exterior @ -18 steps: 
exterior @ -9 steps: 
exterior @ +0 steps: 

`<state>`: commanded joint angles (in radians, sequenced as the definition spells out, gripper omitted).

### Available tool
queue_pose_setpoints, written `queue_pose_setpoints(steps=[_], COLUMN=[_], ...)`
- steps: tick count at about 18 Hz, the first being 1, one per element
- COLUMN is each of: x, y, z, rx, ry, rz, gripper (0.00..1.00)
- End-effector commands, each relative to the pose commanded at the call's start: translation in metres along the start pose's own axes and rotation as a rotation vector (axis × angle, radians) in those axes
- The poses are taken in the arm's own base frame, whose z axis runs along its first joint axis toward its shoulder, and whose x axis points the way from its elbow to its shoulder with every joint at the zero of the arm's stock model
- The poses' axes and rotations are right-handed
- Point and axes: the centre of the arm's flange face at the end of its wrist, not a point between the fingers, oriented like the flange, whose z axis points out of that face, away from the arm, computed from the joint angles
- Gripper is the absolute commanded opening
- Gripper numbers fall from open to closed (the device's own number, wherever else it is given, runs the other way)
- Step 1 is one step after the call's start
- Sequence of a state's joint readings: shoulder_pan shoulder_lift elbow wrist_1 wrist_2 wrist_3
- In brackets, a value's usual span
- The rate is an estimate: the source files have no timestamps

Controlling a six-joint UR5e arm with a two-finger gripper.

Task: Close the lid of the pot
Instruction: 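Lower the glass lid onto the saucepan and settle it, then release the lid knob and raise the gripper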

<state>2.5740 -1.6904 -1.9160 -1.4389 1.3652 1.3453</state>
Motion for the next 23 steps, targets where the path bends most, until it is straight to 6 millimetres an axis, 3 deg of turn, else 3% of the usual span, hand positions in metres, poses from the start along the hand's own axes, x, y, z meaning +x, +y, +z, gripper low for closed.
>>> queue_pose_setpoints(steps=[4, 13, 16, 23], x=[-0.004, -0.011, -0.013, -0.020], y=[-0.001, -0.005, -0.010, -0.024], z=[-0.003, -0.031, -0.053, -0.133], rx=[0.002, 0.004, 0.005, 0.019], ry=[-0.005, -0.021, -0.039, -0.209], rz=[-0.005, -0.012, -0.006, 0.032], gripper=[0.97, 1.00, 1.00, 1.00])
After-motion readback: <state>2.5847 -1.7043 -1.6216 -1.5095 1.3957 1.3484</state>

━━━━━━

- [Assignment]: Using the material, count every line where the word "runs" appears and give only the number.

- [Response below]: 2